Best way to spread bet on the AIM market

Featured Broker: CMC Markets - FX, CFD & Spreadbetting on 10,000 instruments, LSE Listed, Est. 1989

One must be careful spread betting on the AIM market.  The Alternative Investment Market (AIM) is very different from the traditional markets attractive to spread betting customers i.e. Large cap stocks, fx , index and commodities.

Aim is the junior market of the London Stock Exchange and often acts as a feeder to companies that do well. Once of the key elements of AIM is that the cvalue of the companies listed on the exchange are smaller and less liquid.  this means that they are harder to trade.

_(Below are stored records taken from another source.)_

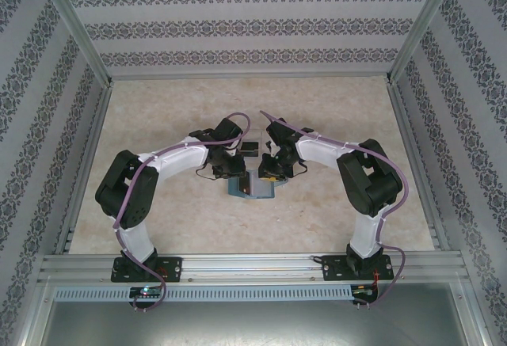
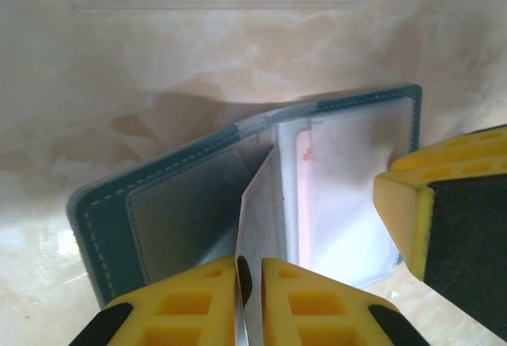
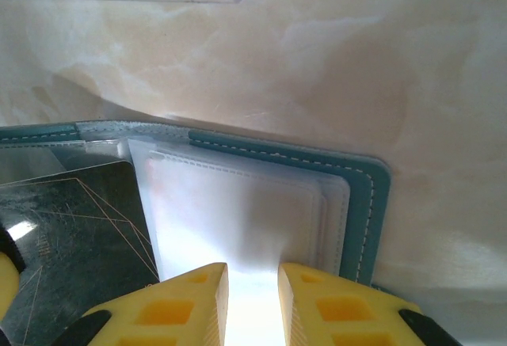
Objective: Take the credit cards out of the card holder
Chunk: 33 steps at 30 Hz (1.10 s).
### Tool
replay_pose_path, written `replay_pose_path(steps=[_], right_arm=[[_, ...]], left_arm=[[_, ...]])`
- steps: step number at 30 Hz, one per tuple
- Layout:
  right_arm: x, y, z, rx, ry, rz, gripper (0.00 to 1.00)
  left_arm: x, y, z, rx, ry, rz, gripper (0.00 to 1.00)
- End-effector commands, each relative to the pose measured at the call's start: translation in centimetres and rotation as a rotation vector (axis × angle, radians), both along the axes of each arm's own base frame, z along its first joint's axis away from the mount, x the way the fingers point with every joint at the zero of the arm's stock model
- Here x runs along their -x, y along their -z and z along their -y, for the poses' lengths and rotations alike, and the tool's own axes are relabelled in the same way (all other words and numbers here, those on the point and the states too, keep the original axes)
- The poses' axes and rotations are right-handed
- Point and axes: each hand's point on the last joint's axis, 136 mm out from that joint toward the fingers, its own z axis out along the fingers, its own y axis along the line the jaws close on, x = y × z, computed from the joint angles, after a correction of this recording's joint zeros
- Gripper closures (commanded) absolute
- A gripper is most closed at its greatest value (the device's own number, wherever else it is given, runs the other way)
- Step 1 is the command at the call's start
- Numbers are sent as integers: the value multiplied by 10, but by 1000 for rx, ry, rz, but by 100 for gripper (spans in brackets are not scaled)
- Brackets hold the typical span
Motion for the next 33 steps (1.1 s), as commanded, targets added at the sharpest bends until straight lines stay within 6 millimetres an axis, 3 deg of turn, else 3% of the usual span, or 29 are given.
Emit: replay_pose_path(steps=[1, 21, 33], right_arm=[[9, 13, 12, 85, -8, -37, 74], [9, 13, 10, 83, -15, -37, 75], [9, 12, 9, 84, -19, -35, 74]], left_arm=[[-1, -9, 14, 59, 12, -5, 85], [13, -10, 24, 58, 33, -37, 83], [16, -9, 21, 31, 36, -44, 89]])
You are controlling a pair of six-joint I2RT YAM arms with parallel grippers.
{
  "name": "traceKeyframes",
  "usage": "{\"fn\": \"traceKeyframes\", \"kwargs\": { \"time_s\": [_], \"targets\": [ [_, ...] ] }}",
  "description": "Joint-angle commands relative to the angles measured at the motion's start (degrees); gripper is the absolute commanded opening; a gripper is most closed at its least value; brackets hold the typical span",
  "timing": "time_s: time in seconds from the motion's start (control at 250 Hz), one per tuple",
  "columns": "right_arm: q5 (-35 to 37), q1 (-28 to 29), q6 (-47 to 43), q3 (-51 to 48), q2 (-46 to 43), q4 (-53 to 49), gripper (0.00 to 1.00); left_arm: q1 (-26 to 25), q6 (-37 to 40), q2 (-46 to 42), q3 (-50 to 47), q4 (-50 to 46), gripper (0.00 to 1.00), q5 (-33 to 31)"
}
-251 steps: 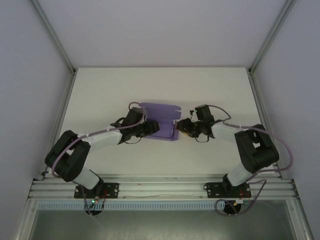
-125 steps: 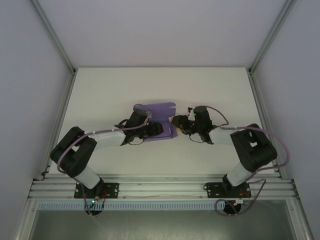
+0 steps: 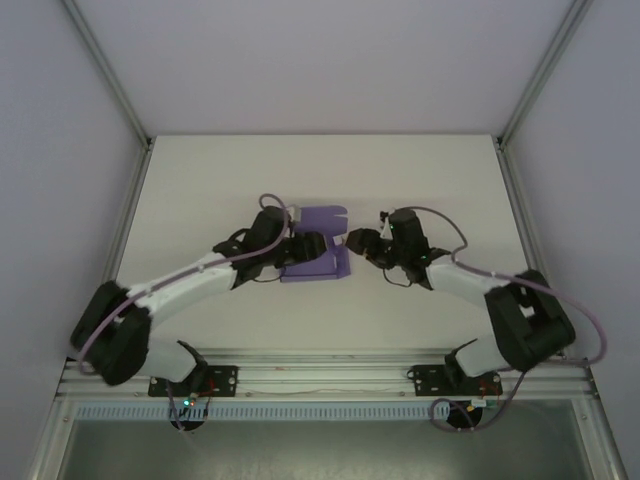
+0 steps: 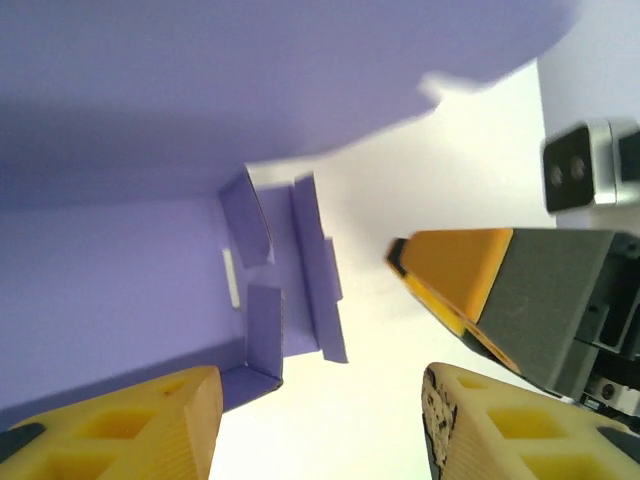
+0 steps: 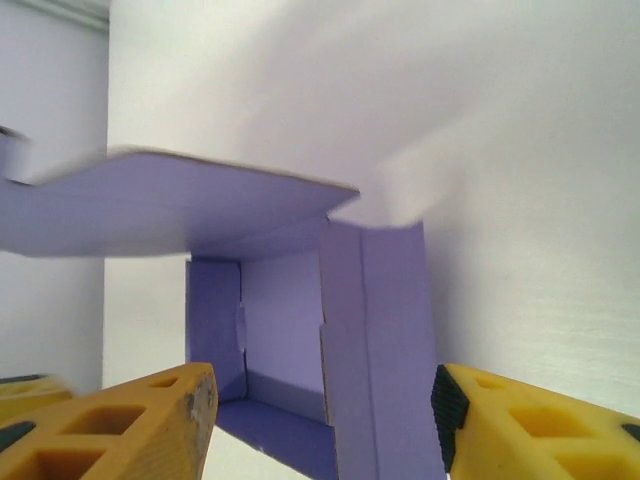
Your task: Assemble paper box
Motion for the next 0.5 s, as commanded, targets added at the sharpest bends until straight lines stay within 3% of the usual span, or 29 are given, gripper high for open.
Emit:
{"fn": "traceKeyframes", "kwargs": {
  "time_s": [0.0,0.084,0.136,0.2,0.344,0.496],
  "targets": [
    [15.45,-0.28,-4.43,1.00,-6.63,-12.78,0.66,0.43,-1.94,-7.25,0.38,-21.59,0.57,-20.74],
    [22.81,-0.63,-4.97,-0.74,-11.45,-15.58,0.78,1.40,-2.30,-8.87,-0.84,-27.97,0.59,-28.10],
    [25.70,-0.87,-5.51,-2.10,-13.62,-16.18,0.85,2.14,-0.80,-8.12,-0.92,-28.29,0.59,-28.96],
    [27.82,-1.28,-6.08,-3.72,-17.25,-16.40,1.00,2.56,2.21,-5.51,-0.18,-25.68,0.59,-27.00],
    [30.30,-1.92,-6.10,-6.78,-22.72,-16.05,1.00,3.27,7.31,3.10,2.13,-17.75,0.59,-17.95],
    [31.89,-2.27,-3.70,-8.80,-25.31,-15.76,1.00,3.74,9.06,10.41,5.17,-16.77,0.58,-17.00]
  ]
}}
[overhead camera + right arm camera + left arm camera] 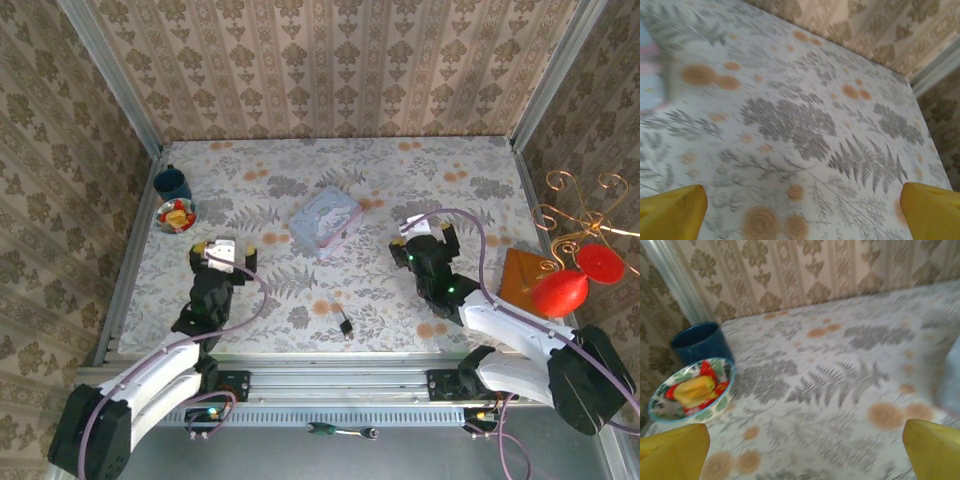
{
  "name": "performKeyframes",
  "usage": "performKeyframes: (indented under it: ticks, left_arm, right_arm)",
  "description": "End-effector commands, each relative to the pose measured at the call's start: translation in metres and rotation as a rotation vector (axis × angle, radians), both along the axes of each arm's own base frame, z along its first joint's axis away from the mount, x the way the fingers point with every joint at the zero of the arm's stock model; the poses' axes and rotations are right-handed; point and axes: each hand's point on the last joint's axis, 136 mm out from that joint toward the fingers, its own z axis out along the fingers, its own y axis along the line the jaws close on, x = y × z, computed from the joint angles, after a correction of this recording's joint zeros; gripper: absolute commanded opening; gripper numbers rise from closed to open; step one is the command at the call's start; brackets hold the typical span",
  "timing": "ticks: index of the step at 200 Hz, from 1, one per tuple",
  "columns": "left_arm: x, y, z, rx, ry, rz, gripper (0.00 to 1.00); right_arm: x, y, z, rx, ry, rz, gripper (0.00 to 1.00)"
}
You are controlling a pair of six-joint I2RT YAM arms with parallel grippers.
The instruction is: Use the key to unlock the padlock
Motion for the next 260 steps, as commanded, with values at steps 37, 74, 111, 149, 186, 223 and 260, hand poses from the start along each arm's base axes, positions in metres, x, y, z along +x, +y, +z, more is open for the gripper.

On the LSE, stocks are liquid, spreads are tight and there is always a happy appetite for trading.  Volatility is around 7.5% to 1% per stock which means margins can be high too.  In some cases you can get as good as 2.5% intraday.

The best spread betting brokers give access to stocks on AIM but and here are the key points of spread betting on AIM…

ETX Capital makes some pretty good markets on small cap stocks.  Spreadex and IG are also decent brokers for dealing in AIM stocks.

Watch out for the spread

Just because the market is quoting 12.5 bid 13 offered on your screen it doesn’t mean that this is a good price in size.  Traditional stockbrokers will have lines into market makers via their RSP if it is within the NMS (normal market size).  But if you intend on dealing larger than this accept the spread will be wider.  Also accept that a spread betting broker will see very little business in this market and will want to hedge the trade.  So expect to see a line go through on level 2.

Be careful of suspended shares (leverage issues)

Many AIM stocks are subject to constant M&A rumours of takeovers.  This is part of the fun and attraction of trading on AIM.  As the good AIM stocks are growing companies with expanding client bases and revenue streams.  The good thing about this is that you can make big profits if a company you are long of is bid for.  The disadvantage is that when a company produces an RNS re bid talks, the shares are normally suspended.  What happens then is the margin rate is up from 15% to 100%.  As a customer you have to stump up the cash for your entire position.  Which can be expensive.

Beware going short

As will any short position, your profits are limited and you losses are unlimited.  The problem with going short AIM stocks is that they are generally much lower priced.  If a company trades at 2.3 bid 3p offered, you are short and they are bid for at 30p, you are going to lose a huge amount.  So beware!

Liquidity issues

It maybe easy to buy stock but selling may be another matter.  Aim stocks traditionally have some very early stage investors looking to get out so you may find plenty of sellers when you are buying stock on the way in.  But if you are dealing in size it’ll be difficult to get out.